In Aim 1, we will investigate the requirements of candidate transcriptional repressors that we have found are dependent on Notch in arterial endothelial cells in zebrafish. These studies will rely on the application of site-specific nucleases to generate knockout zebrafish lines deficient for these genes, followed by detailed phenotypic and epistasis analysis. These studies will leverage our vast expertise using the zebrafish for complex genetic analyses coupled with high content phenotypic analysis.
In Aim 2, we will identify direct targets of the NOTCH1 receptor in human arterial endothelial cells to better understand how Notch activation programs artery identity. Taken together, these studies will allow us to understand how Notch may effect endothelial cell behaviors and differentiation in distinct contexts.
In the circulatory system, Notch receptors are required to define artery identity and to form new functional blood vessels.
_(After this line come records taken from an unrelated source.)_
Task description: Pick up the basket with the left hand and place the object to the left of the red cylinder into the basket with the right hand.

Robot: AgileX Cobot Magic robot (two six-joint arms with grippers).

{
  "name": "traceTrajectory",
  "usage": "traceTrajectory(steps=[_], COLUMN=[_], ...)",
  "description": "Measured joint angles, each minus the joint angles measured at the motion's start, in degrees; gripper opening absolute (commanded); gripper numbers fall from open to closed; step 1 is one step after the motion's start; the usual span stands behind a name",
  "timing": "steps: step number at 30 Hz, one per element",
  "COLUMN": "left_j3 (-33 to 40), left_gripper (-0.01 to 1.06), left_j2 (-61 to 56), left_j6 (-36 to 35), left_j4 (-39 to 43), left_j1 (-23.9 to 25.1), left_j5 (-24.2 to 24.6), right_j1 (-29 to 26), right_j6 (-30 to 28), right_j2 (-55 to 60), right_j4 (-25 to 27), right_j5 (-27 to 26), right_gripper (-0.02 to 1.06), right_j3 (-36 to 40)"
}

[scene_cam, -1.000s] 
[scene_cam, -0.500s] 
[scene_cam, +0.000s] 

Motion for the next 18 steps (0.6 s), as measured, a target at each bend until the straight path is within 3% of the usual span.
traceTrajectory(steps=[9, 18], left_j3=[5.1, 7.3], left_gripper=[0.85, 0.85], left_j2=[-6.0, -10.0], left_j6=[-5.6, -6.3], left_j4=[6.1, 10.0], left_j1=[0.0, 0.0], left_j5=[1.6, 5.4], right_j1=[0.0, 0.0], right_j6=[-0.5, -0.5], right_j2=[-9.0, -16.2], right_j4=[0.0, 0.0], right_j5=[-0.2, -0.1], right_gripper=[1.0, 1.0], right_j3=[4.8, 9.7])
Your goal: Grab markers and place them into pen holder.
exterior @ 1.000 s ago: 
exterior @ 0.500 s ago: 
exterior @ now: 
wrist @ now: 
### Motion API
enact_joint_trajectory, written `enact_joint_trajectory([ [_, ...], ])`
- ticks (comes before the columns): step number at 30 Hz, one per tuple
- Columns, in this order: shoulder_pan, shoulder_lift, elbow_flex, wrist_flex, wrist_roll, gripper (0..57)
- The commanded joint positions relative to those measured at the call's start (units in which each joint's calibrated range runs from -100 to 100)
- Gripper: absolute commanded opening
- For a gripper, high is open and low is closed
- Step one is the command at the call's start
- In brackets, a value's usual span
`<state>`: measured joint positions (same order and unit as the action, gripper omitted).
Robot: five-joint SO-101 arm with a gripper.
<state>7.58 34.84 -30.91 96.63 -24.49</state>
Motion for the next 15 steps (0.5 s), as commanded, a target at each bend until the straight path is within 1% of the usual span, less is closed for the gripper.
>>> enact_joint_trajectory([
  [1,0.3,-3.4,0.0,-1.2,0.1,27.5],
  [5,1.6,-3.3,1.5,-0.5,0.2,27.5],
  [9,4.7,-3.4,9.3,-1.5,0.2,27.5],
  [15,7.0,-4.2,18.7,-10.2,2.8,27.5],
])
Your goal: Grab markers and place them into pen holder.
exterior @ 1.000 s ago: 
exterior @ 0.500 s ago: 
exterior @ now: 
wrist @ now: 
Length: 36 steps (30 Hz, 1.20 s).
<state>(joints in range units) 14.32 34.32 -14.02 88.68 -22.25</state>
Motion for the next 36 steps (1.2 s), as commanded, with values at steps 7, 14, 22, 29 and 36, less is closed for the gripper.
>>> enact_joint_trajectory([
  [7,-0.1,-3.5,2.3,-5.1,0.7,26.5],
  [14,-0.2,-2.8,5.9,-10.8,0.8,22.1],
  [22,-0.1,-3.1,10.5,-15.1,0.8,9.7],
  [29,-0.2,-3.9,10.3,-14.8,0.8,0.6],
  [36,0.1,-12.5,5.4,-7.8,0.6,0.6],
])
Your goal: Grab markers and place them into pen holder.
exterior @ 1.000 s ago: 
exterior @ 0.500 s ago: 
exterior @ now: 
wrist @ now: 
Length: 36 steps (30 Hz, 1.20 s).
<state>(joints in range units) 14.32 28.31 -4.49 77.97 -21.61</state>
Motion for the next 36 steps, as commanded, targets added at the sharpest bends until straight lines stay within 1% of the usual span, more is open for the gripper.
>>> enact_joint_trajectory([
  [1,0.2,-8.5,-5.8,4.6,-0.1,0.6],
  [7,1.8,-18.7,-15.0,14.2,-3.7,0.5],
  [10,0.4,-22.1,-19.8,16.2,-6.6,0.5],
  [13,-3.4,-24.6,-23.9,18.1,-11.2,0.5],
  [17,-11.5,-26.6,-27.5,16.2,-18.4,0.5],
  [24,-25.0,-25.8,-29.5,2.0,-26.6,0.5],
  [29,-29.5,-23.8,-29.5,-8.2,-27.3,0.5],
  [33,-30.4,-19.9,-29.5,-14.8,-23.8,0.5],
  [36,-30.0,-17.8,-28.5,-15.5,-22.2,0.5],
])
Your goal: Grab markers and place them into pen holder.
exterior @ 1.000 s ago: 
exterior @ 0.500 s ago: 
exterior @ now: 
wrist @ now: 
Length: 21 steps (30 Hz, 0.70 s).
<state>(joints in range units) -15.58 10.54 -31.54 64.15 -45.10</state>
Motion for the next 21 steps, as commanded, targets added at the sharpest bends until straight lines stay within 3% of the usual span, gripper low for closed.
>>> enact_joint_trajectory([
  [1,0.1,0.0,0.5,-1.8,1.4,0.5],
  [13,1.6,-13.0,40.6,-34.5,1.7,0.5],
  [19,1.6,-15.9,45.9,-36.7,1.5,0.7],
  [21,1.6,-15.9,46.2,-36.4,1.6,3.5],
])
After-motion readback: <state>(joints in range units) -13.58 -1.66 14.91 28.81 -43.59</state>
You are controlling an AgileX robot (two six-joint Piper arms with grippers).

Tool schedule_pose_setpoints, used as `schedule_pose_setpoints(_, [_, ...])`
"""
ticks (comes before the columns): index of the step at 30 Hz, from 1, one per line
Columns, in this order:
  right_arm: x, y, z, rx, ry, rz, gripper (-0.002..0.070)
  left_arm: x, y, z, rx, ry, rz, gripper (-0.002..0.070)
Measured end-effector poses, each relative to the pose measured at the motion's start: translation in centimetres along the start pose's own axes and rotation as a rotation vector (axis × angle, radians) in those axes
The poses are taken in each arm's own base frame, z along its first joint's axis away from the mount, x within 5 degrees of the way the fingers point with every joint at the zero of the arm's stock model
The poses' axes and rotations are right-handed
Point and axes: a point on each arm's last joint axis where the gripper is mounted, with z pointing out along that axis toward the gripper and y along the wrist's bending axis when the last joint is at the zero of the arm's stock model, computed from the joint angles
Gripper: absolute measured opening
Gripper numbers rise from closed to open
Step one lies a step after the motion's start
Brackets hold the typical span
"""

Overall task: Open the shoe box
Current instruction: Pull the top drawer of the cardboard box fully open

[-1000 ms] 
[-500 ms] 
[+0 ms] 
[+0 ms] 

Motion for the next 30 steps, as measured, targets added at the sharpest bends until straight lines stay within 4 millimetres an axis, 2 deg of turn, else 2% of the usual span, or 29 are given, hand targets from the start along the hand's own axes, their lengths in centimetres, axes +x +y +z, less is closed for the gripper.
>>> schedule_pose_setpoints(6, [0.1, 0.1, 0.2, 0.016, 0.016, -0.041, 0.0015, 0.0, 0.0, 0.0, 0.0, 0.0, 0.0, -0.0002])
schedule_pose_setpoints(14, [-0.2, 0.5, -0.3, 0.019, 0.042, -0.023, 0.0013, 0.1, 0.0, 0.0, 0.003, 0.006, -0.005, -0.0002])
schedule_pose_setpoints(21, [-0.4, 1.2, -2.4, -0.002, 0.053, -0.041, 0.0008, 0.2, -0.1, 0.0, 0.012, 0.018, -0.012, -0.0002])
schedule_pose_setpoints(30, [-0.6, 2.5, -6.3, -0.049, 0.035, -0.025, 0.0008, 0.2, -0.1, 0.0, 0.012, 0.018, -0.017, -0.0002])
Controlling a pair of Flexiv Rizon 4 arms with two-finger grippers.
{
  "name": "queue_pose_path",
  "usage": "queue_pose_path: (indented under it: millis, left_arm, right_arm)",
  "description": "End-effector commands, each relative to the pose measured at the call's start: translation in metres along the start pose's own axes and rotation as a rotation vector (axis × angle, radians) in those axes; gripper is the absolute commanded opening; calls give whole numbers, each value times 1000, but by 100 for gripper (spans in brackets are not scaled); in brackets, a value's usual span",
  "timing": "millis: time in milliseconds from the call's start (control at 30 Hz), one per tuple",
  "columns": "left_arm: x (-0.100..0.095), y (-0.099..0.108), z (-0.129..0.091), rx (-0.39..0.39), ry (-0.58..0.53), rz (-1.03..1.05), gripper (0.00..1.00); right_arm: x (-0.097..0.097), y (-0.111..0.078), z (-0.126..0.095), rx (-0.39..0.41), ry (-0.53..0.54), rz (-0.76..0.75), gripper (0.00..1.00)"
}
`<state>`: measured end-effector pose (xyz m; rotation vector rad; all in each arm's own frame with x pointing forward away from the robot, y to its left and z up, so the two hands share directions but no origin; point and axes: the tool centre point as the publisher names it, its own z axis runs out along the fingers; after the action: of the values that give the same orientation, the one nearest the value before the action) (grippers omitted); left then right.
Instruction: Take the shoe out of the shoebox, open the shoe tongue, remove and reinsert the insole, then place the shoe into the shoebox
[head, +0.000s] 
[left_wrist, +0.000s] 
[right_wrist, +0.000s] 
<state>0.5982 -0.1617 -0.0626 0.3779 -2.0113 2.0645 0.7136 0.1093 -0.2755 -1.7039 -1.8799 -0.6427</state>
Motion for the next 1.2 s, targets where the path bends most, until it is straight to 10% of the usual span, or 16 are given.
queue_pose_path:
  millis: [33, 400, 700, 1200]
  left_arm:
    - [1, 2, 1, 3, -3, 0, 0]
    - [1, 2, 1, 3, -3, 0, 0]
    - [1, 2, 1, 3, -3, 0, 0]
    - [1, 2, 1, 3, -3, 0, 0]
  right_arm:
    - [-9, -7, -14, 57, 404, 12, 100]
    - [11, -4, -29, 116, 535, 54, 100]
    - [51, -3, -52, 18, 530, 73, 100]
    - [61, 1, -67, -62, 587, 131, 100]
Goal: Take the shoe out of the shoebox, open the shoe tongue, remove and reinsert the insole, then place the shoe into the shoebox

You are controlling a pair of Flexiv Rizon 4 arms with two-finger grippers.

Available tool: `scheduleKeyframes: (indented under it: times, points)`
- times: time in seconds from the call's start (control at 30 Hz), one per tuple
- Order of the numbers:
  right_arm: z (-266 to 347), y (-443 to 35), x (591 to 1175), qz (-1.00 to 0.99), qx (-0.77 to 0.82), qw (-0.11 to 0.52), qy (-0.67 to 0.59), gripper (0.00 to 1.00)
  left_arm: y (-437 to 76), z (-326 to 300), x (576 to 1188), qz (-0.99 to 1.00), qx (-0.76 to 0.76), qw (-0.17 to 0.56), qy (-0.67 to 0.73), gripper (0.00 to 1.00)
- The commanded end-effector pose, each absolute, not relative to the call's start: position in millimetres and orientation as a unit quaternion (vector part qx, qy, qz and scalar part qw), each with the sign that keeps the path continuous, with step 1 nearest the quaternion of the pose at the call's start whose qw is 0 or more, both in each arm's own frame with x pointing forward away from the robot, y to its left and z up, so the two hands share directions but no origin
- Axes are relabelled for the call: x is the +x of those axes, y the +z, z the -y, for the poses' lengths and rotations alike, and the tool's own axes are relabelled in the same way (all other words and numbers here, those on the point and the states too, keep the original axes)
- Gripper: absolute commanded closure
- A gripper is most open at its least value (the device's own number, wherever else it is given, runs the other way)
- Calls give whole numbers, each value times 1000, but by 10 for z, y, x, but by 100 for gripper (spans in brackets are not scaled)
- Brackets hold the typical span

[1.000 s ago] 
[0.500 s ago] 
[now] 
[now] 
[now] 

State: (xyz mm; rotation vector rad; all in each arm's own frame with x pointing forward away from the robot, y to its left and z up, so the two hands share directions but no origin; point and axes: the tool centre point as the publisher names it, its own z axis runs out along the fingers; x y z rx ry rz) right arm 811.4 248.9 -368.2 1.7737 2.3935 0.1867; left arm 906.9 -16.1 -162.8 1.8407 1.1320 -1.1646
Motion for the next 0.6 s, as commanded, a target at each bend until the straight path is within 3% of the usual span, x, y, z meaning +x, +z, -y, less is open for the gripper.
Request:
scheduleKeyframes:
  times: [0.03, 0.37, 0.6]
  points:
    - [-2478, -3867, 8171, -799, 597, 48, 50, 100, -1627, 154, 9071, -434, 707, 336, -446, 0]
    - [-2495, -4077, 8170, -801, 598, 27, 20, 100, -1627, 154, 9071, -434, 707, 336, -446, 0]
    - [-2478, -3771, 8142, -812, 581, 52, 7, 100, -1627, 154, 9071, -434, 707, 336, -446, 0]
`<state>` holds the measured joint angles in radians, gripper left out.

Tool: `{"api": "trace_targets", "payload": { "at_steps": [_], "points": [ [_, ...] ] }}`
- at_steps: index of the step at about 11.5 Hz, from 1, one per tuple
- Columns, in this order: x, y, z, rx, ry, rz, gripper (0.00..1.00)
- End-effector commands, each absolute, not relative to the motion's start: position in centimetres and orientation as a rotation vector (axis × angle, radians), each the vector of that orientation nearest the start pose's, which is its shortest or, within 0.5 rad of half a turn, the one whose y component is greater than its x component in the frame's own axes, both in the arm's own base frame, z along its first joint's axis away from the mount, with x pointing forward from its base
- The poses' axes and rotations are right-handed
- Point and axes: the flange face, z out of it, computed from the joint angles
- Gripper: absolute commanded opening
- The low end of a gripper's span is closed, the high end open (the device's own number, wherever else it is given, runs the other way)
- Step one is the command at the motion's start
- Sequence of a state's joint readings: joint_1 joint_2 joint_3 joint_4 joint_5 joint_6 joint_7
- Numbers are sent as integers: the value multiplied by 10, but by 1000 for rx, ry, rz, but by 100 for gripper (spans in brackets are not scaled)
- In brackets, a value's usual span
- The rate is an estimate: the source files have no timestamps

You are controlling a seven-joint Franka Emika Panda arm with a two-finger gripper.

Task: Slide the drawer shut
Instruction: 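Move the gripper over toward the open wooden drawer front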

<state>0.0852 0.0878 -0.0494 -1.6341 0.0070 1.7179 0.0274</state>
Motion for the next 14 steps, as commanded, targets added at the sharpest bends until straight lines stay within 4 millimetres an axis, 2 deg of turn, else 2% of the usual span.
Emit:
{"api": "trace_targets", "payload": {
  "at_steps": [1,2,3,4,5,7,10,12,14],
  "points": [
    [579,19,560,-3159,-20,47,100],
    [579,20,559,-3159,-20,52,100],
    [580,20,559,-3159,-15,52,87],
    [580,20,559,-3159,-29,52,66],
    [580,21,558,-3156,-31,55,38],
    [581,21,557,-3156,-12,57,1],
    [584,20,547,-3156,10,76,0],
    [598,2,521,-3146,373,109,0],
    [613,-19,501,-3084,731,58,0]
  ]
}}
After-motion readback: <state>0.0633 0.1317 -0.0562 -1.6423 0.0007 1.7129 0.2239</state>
Mutations in Notch receptors are associated with congenital vascular diseases, including aortic valve calcification and CADASIL (Cerebral Autosomal Dominant Arteriopathy with Subcortical Infarcts and Leukoencephalopathy), a congenital syndrome associated with early-onset stroke. Our proposed studies will allow us to determine how Notch receptors control blood vessel identity and formation, which will provide new insights into their role in vascular disease.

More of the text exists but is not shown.